I have an ASP site that I want to password protect for a few users (about 10). I want to use Windows Authentication, but I don't want to use the built in generic pop up login box. I want to use a web form to collect their login credentials. I haven't had any success in finding code that allows me to do this. I will be using the Request.ServerVariables("remote_user") to show their username on the site. Do you know how I can bypass the Windows Authentication login form and use my own custom web form for authentication with Windows?
Thanks
ANSWER: Hi,
To get the users windows login id you would have to set Windows integrated Authentication on the page or the directory you are trying to protect. The only time a user would be prompted for a username or password is if the user was coming from another domain or wasn't logged in.
Unfortunately there is no way around this, if I understand the question correctly. Are all the users logged on to the same domain?
Thanks
---------- FOLLOW-UP ----------
QUESTION: Hi,
There are several devices on the market like SonicWall that have their own login form, but pass it through to Windows for authentication. How do they do it?
Thanks
ANSWER: Ok,
Are your users logging on to the network?
You can try and bind directly to active directory. I did this recently to allow employees to update the contact details on the exchange server. I won't recommend you research LDAP, this will help your alot.
Can you give me details of your network setup?
---------- FOLLOW-UP ----------
QUESTION: The users all work from home. We currently use a VPN box like a SonicWall that they log into which logs them into the network, then they are redirected to the intranet site where they can do their work.
The problem we are having is we want to be able to log all changes with the username. The Request.ServerVariables("REMOTE_USER") and Request.ServerVariables("LOGON_USER") don't report the username because the site is currently set up for anonymous browsing (it can't be accessed without going through the VPN device, so it is secure). If I turn off "Enable anonymous access", then a Windows authentication box pops up and my boss doesn't want two logons. The site uses an SSL certificate, so I would like to eliminate the VPN box as we are having problems with it on another application anyway and create my own logon screen that authenticates using Windows avoiding the Windows pop up logon box.

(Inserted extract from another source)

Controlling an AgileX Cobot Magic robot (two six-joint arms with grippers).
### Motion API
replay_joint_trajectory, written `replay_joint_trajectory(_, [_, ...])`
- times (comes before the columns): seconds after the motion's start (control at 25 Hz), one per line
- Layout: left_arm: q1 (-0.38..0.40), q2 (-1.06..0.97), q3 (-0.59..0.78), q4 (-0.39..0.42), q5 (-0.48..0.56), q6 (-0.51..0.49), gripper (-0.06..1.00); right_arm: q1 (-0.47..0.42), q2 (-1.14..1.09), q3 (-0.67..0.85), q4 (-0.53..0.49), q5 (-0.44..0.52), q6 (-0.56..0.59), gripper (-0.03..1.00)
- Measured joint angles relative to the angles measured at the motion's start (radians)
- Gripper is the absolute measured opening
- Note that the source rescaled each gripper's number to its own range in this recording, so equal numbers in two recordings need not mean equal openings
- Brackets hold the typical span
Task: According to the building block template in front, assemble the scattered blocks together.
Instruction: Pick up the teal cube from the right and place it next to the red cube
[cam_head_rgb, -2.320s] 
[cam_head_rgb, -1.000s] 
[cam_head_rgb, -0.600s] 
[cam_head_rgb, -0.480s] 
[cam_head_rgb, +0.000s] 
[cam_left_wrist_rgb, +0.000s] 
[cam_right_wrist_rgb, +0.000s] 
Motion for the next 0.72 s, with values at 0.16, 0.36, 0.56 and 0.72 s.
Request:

I figured I would have to use something with LDAP, but wasn't sure where to start.
Any help would be greatly appreciated.
Thanks
Answer Ok, when they logon to the network, do they use the Remote Desktop to browse and work from home on? If you turn Enable anonymous access, IIS doesn't know who you are and where your coming from, hence the login. Have you tried enabling Windows integrated Authentication. This is the only way to get the users username ie domainname\username.